*Exercise*:
Below are the entries; tally the lines holding the string "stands" and give only that figure.

[Stored entries]
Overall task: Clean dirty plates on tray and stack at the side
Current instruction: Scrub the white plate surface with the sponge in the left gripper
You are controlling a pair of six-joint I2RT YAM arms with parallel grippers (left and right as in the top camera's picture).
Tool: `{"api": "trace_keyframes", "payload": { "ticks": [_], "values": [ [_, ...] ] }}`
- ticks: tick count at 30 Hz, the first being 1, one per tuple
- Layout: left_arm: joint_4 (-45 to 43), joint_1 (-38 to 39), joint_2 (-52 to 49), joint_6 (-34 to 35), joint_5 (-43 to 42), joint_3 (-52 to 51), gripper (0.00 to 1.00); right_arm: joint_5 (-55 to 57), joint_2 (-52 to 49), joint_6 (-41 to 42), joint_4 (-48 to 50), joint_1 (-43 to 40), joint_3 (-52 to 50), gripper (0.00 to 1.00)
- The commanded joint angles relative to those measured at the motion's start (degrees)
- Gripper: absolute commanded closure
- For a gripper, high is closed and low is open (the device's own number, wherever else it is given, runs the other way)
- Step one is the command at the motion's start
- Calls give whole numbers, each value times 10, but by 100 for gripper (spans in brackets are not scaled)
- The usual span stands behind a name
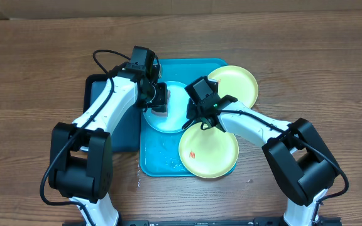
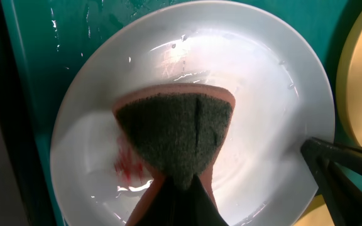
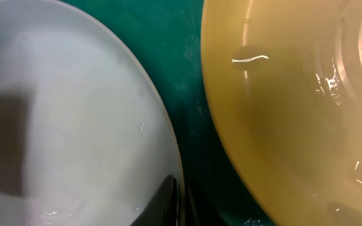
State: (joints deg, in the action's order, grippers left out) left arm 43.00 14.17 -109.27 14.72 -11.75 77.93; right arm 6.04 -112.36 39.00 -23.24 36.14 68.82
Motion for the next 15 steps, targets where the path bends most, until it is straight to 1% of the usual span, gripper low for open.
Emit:
{"api": "trace_keyframes", "payload": {
  "ticks": [1,4,9,11,15],
  "values": [
    [-2,3,-1,7,7,-2,96,20,-4,-2,3,1,5,90],
    [-1,3,-1,7,19,-2,96,25,0,-16,2,1,9,87],
    [-1,3,-1,7,18,-2,96,25,0,-17,0,1,10,87],
    [-1,3,-1,7,19,-2,96,25,0,-17,0,1,10,88],
    [-2,4,-1,7,19,-2,96,25,0,-17,2,1,10,96]
  ]
}}
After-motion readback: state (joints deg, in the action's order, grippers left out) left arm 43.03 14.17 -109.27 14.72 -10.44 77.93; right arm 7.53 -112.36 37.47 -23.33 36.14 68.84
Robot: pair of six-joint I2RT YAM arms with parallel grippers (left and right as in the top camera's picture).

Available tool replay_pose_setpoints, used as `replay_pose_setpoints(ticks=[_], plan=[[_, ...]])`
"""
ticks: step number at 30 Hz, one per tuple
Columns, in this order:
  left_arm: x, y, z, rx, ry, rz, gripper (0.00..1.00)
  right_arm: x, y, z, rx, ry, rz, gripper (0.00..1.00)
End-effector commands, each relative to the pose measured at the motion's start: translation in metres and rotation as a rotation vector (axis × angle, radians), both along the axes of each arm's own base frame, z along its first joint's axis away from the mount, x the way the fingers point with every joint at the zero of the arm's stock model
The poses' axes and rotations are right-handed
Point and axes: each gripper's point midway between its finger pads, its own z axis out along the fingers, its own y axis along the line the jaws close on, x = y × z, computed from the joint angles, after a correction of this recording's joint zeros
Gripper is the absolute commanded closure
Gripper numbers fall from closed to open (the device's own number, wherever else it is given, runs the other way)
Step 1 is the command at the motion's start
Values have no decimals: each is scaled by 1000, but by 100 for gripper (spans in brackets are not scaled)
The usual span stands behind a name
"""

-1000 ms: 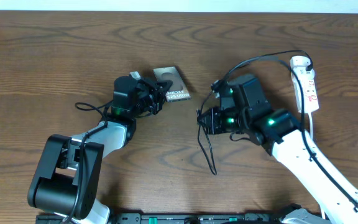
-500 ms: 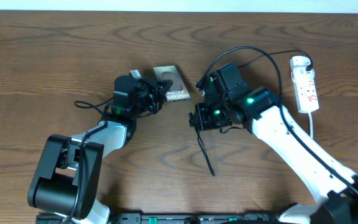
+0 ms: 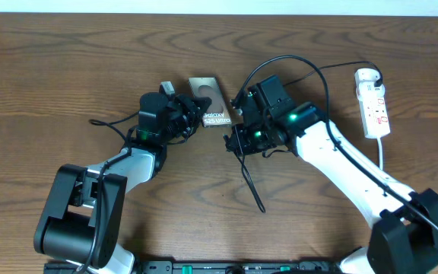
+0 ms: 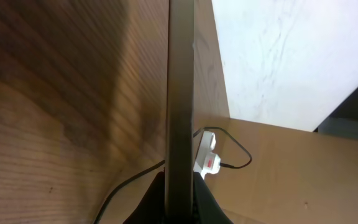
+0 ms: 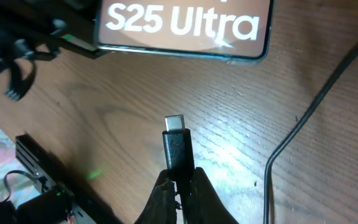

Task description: Plug charger to phone and switch on socket

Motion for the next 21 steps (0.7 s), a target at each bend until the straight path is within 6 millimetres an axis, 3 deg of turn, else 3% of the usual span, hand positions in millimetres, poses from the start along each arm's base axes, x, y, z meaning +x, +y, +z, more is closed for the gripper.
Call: replay_pose_setpoints(ticks=[1,8,21], plan=[[9,-7,23,9,-94,-36,93,4,7,2,18,-23,37,99],[10,-7,26,21,-121,-46,93,15,14,4,45,-69,37,99],[10,-7,27,22,-129,-46,92,24,19,-11,41,-66,32,99]])
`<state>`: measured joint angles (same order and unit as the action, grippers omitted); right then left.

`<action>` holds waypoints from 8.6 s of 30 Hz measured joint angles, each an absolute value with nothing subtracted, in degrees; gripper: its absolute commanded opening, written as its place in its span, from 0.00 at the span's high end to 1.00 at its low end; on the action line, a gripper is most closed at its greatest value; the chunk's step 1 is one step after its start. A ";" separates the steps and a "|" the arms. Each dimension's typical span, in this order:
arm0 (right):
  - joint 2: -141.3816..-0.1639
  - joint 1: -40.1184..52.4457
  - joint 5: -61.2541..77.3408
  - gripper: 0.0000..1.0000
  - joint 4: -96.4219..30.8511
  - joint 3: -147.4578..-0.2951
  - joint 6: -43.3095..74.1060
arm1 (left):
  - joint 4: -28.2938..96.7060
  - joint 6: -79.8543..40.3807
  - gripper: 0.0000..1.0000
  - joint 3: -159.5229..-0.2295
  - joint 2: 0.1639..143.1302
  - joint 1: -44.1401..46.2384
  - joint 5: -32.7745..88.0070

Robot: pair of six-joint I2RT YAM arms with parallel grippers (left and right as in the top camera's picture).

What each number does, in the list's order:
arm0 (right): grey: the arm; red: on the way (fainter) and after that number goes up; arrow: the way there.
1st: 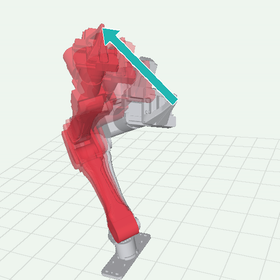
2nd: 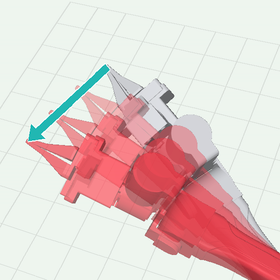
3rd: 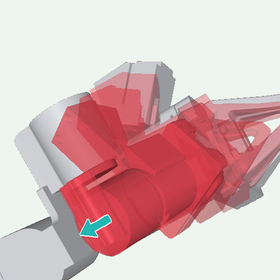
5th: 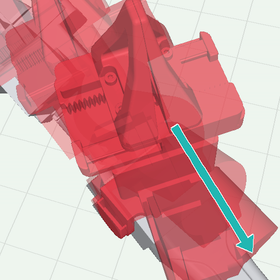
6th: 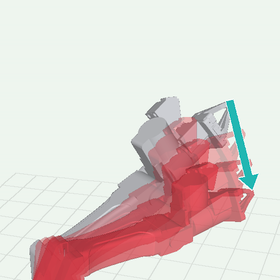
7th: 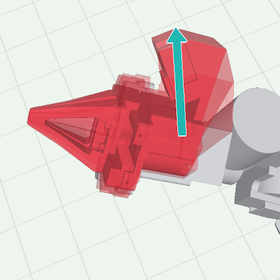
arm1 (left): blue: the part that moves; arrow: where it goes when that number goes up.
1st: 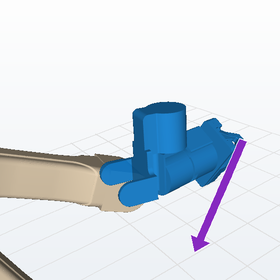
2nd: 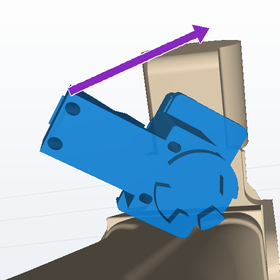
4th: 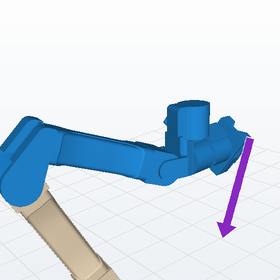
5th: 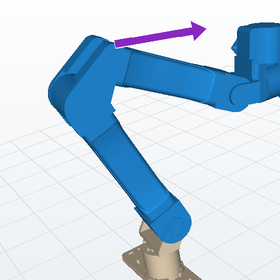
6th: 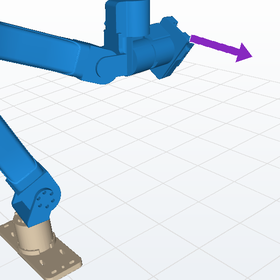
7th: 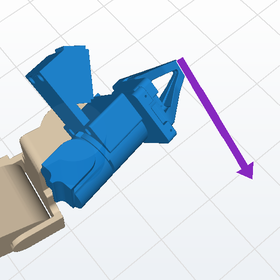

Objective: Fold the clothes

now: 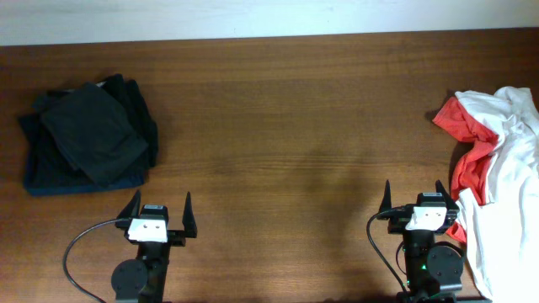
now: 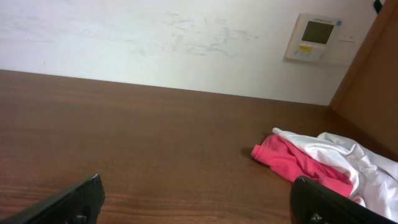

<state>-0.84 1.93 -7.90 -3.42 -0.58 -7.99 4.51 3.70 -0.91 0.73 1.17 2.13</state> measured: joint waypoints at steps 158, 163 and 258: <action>-89.41 -35.88 5.10 0.96 -80.60 -107.59 7.46 | 36.67 2.13 0.01 -36.67 35.48 1.17 4.49; -89.41 -35.88 5.06 0.60 -81.62 -107.57 7.22 | 36.67 2.13 0.01 -36.67 35.48 1.17 4.49; -107.53 -1.34 11.75 0.01 -96.99 -122.80 -1.08 | 35.75 -6.42 0.01 -36.77 37.36 1.17 20.97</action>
<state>-107.53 -1.34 11.75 -96.99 -122.80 -1.08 35.75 -6.42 -36.77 37.36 1.17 20.97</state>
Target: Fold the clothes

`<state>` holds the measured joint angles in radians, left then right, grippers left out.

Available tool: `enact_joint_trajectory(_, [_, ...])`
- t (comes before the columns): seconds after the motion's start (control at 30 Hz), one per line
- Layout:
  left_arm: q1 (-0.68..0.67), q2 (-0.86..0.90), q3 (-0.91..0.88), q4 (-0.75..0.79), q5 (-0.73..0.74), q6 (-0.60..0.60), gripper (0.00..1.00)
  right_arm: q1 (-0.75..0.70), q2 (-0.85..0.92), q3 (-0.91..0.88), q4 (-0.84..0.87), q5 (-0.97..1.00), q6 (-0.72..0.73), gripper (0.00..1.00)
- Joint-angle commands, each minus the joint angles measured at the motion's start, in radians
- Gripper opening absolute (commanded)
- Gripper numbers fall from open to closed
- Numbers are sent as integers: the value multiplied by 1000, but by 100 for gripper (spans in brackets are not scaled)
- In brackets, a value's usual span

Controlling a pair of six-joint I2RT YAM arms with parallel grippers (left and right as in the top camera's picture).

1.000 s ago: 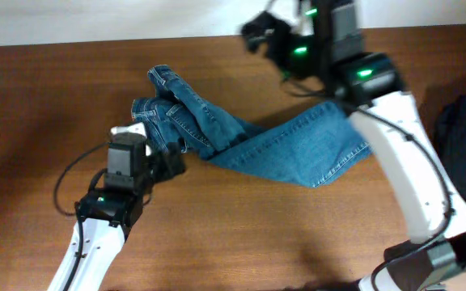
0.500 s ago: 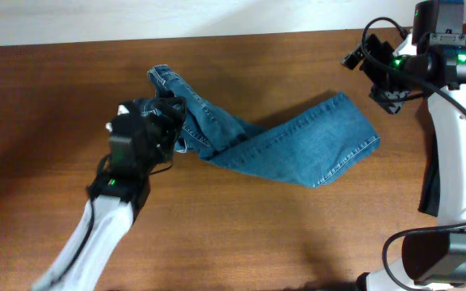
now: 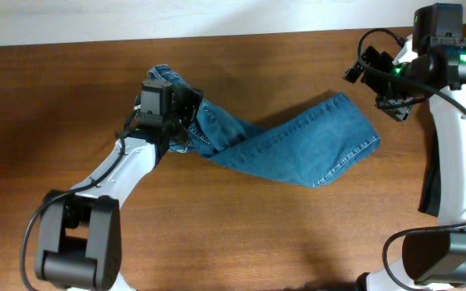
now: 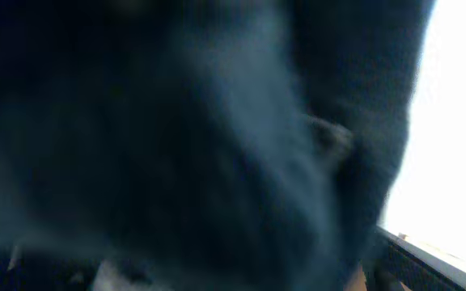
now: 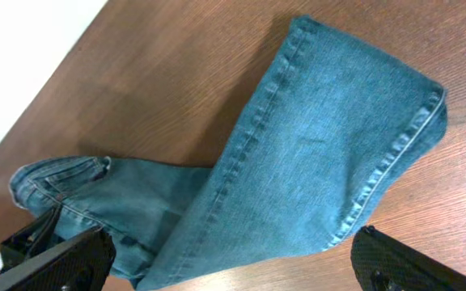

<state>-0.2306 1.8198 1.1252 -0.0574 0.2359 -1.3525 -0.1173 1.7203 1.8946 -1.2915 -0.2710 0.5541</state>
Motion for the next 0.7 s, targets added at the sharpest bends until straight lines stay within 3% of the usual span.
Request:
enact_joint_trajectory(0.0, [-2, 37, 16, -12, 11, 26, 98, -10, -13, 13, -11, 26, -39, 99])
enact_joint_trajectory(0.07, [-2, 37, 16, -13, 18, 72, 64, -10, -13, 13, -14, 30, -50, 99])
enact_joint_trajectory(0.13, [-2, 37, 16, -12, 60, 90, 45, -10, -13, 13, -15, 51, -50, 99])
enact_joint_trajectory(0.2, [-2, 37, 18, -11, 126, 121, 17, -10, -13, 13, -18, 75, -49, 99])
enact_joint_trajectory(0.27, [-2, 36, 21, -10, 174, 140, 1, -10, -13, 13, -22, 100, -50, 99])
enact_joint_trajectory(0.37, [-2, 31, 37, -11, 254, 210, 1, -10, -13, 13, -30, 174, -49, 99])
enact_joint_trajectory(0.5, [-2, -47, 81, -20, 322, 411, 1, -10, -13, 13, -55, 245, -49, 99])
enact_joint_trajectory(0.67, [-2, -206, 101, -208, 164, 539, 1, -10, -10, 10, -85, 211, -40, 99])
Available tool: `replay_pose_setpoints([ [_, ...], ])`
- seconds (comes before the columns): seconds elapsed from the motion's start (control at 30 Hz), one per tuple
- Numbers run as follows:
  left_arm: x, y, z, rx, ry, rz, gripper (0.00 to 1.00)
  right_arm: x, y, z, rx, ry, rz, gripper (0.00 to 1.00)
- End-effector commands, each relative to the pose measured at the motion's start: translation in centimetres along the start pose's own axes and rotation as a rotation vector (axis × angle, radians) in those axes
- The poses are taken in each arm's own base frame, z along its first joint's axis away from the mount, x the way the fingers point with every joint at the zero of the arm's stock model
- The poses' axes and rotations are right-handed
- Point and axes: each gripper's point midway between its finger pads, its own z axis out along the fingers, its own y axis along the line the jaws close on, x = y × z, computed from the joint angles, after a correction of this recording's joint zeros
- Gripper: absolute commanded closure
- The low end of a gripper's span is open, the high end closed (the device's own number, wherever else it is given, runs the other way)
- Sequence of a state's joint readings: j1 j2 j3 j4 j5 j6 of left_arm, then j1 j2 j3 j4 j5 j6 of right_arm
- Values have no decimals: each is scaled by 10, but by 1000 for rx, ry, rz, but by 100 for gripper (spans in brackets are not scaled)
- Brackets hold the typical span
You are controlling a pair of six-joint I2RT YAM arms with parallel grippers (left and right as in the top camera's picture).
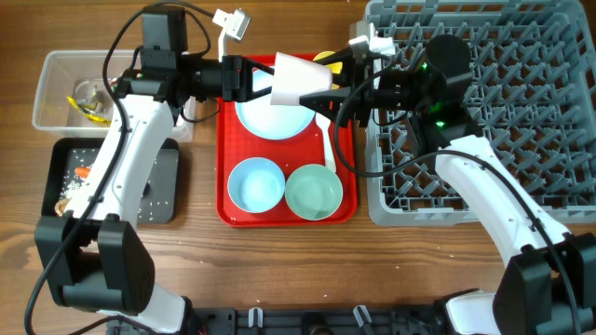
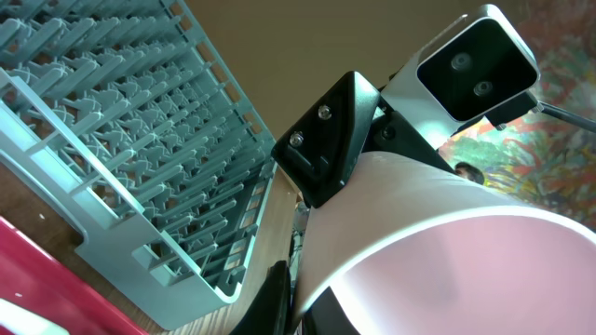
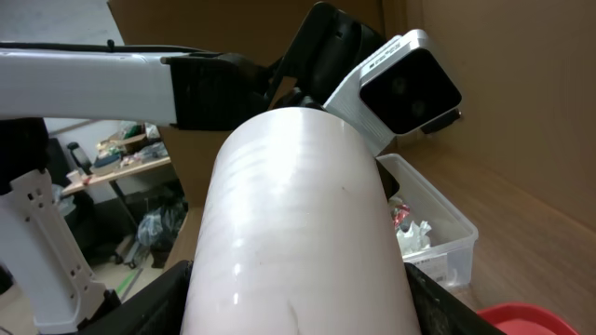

*Written answer*:
2